Since Hamas launched the Al Aqsa Flood operation against Israel on Saturday, violence has reached alarming new peaks. The attacks have killed at least 1,300 Israelis, while Israel’s retaliatory strikes have killed more than 1,400 Palestinians. As a substantial military presence currently gathers near the Gaza Strip, Israel seems determined to escalate the conflict through ground operations.
The prospect of direct confrontations with Lebanese armed group Hezbollah along Israel’s northern border also cannot be dismissed. Meanwhile, incidents of violence against Palestinians in the West Bank have grown more frequent since Saturday’s events. The situation could deteriorate further as the Israeli government is planning to equip civilian units with thousands of assault rifles.
Foreign actors such as the United States, European Union, and Egypt, which had previously engaged in negotiations between Israelis and Palestinians, and Saudi Arabia, which was recently discussing normalization and détente with Israel, are now forced to confront what has hitherto been overlooked when working for peace in the Middle East: the colonial subjugation of Palestinians and continued occupation of their territories. This context is a persistent driver of radicalization within Palestinian militant groups such as Hamas. These factors underlie the absence of circumstances conducive to justice and security for Israelis and Palestinians.
Any international endeavour that disregards this factual reality is ultimately an exercise in futility. This holds true for the Oslo Accords, which rested on the power imbalance between Israelis and Palestinians, as well as the U.S. and EU peace initiatives (e.g., the Middle East Peace Process and Peace Day Effort, respectively). In this regard, the swift reactions from European countries and institutions, which have fueled the flames of punitive violence against Palestinians in Gaza and initially threatened the suspension of aid, raise pressing questions about the inadequacies and biases inherent in the prevailing framing and resulting policies.
It is myopic for foreign actors to believe that an eventual erasure of Hamas from Gaza, currently supported by the United States and European countries advocating for Israel’s right to defend itself, could prevent future escalation of Palestinian violence against Israel.

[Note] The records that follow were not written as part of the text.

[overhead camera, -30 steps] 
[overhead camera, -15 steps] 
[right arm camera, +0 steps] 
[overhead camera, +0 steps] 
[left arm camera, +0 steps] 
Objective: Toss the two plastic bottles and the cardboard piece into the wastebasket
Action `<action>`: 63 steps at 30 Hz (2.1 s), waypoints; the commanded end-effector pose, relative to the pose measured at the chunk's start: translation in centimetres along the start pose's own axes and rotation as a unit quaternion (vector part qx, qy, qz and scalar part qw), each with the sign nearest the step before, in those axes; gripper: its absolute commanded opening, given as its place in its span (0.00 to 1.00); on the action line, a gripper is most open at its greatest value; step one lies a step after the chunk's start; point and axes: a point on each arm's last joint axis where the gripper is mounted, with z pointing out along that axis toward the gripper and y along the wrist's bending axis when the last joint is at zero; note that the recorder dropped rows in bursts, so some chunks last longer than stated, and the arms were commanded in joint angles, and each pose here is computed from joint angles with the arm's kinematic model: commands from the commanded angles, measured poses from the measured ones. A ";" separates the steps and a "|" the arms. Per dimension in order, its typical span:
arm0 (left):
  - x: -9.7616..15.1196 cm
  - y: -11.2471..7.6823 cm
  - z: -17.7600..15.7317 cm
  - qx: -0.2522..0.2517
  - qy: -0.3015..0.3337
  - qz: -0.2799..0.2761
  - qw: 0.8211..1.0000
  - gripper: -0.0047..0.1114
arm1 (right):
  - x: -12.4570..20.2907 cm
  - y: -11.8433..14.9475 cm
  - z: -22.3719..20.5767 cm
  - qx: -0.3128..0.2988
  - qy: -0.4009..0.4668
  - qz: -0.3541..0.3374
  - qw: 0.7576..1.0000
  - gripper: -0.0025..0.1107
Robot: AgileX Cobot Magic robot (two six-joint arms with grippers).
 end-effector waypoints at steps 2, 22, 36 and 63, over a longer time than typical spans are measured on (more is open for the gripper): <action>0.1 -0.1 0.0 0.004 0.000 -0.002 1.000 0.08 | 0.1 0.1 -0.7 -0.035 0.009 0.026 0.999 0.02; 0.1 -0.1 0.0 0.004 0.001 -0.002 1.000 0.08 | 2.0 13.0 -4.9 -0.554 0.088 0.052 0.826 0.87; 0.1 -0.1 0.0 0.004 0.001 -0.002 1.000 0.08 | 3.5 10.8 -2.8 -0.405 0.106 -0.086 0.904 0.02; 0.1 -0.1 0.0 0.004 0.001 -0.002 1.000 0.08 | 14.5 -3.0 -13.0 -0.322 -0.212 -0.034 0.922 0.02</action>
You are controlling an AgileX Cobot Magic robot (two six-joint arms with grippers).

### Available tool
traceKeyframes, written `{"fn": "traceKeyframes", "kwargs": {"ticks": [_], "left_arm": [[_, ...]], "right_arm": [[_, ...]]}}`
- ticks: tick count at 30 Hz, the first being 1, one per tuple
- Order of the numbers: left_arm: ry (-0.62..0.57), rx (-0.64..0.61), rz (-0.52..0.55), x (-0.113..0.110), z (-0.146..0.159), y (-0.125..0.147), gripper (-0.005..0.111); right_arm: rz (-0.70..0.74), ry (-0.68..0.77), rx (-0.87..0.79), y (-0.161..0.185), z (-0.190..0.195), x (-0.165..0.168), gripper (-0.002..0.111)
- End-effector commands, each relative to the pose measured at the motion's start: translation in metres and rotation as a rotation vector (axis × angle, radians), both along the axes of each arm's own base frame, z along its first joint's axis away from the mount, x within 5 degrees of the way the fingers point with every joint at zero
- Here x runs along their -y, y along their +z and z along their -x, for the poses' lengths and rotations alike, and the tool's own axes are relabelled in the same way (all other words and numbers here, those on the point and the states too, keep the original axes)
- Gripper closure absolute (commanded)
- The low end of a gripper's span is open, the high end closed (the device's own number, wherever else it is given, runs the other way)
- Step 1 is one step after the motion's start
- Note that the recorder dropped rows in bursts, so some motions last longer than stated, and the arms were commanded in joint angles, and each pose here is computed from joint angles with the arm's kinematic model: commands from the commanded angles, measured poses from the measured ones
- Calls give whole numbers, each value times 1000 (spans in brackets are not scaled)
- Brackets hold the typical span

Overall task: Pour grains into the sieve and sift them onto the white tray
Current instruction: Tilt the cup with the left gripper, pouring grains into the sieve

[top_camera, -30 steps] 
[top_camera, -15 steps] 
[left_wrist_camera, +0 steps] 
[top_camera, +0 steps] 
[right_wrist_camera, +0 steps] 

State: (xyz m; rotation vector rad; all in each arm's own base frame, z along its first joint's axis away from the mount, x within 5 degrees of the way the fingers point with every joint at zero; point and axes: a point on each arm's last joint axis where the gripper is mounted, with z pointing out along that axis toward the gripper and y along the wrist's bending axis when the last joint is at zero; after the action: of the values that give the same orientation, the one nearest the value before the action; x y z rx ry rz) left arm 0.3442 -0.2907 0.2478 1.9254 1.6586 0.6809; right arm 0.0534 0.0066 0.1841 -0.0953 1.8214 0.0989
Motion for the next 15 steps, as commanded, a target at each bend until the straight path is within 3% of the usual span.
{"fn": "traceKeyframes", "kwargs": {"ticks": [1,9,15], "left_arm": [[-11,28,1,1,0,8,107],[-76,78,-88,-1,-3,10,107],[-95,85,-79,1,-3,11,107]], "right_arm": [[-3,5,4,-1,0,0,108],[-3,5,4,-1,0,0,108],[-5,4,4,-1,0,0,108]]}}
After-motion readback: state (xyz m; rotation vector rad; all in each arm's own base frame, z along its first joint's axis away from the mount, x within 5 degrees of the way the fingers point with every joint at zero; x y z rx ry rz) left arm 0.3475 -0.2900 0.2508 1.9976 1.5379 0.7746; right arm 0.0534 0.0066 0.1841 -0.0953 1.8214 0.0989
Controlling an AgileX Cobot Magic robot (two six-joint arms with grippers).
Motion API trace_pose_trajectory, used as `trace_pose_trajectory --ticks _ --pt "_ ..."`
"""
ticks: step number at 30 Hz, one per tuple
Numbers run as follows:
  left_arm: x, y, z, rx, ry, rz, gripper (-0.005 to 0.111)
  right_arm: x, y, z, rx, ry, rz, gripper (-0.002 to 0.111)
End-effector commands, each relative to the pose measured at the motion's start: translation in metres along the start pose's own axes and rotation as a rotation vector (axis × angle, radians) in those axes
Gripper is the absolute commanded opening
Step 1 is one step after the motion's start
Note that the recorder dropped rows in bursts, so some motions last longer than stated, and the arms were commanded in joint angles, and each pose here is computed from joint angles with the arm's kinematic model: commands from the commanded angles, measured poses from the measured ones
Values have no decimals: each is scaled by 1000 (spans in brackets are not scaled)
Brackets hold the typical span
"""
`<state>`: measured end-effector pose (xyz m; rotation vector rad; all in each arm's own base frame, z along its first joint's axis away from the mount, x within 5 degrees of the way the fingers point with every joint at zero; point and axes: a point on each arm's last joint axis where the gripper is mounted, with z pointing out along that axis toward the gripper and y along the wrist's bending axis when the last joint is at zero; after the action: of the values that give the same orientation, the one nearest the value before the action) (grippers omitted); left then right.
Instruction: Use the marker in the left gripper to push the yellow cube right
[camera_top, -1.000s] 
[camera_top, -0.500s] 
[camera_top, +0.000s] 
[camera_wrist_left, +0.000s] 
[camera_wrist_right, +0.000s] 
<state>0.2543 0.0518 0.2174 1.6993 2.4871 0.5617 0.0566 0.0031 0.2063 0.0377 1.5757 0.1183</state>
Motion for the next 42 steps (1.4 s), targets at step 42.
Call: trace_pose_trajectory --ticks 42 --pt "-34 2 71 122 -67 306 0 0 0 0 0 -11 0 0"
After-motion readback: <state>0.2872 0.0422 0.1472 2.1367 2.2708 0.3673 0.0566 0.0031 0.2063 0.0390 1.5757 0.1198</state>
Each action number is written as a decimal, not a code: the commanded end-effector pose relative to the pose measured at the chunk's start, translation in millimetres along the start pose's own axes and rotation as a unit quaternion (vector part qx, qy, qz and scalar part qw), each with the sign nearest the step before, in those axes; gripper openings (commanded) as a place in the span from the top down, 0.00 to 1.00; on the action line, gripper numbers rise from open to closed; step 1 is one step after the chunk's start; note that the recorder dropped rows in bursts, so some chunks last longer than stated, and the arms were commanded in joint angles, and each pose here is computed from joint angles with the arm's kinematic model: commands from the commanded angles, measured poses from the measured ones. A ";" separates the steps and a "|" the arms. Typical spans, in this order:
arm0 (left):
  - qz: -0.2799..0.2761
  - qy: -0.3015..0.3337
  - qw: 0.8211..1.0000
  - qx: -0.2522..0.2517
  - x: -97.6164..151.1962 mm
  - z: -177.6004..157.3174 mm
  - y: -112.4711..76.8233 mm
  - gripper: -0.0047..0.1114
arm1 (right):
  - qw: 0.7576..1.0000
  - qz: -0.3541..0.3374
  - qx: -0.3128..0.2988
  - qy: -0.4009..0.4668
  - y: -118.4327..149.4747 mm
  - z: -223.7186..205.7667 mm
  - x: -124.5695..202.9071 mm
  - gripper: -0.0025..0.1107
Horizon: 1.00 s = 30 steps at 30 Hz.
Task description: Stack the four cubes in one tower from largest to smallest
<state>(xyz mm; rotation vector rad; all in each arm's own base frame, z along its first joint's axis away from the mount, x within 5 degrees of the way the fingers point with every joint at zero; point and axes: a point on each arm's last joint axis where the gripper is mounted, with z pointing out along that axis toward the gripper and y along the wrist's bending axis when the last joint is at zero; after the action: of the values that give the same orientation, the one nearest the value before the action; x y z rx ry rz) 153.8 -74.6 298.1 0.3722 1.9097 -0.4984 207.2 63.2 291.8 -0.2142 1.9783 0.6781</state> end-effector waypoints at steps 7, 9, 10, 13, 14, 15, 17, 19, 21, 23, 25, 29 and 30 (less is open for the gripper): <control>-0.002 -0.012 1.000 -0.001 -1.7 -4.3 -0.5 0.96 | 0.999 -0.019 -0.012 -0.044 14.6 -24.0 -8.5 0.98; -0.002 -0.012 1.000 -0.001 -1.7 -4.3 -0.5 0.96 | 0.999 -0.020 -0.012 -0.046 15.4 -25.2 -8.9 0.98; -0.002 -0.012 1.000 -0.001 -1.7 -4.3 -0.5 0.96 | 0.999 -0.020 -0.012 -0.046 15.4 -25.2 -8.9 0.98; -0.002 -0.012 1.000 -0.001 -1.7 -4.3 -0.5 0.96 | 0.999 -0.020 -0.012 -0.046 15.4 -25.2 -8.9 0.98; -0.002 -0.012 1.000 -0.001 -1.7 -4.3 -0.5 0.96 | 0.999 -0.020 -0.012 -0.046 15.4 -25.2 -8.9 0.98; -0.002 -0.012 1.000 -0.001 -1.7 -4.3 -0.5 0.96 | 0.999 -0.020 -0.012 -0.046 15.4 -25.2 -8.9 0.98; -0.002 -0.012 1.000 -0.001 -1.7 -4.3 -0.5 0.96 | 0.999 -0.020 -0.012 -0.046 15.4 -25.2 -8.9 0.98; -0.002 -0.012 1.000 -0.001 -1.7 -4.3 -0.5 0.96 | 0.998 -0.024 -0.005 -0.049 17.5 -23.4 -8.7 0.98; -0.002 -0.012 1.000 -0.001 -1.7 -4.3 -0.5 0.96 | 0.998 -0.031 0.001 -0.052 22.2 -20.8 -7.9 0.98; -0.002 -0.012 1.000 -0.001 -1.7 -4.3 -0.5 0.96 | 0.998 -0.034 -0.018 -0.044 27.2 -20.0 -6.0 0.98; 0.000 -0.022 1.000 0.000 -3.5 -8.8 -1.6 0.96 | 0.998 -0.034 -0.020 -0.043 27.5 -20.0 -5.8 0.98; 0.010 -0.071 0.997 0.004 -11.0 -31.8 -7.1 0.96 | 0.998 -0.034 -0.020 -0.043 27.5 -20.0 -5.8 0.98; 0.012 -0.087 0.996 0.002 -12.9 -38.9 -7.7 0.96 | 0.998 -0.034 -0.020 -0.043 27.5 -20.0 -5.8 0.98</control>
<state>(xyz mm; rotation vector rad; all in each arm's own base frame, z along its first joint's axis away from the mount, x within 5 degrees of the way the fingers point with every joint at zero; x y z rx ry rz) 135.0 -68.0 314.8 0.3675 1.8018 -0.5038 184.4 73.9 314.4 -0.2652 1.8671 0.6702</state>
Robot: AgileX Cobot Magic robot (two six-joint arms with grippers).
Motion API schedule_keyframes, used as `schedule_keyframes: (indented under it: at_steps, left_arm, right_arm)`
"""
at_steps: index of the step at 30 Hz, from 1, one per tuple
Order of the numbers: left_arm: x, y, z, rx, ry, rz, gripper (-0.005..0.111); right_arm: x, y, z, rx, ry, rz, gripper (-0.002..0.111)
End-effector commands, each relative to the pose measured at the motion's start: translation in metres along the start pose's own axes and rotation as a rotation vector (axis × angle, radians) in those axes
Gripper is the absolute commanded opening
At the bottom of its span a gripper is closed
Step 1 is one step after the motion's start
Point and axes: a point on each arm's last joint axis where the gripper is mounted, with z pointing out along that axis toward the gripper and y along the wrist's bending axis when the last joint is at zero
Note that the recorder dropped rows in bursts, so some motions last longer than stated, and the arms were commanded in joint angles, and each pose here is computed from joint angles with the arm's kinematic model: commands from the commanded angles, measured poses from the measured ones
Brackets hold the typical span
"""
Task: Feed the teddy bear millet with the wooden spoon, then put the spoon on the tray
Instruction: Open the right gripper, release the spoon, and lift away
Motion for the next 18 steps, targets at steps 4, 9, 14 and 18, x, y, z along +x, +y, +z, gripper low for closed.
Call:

In the wake of recent violence, shifting away from the long-held policy of nonengagement with Hamas seems politically unfeasible for the United States and European Union. Yet the complex interplay between oppressive Israeli policies against Palestinians and the surge of military actions of Palestinian militants is undeniably evident. Saturday’s events are the most dramatic proof that security—and eventually peace—will not be delivered by Israeli arms, but only by sound diplomacy, and political courage linking Israel’s security to the end of the decades-old occupation and violation of basic human rights of millions of Palestinians.
In the short term, the path to achieving this is not an easy task for those foreign actors that have an interest in a stable Middle East, but it may well start with the abandonment of moral relativism, the upholding of humanitarian and development aid, and the call for the protection of civilians and of international law in Israel and Palestine.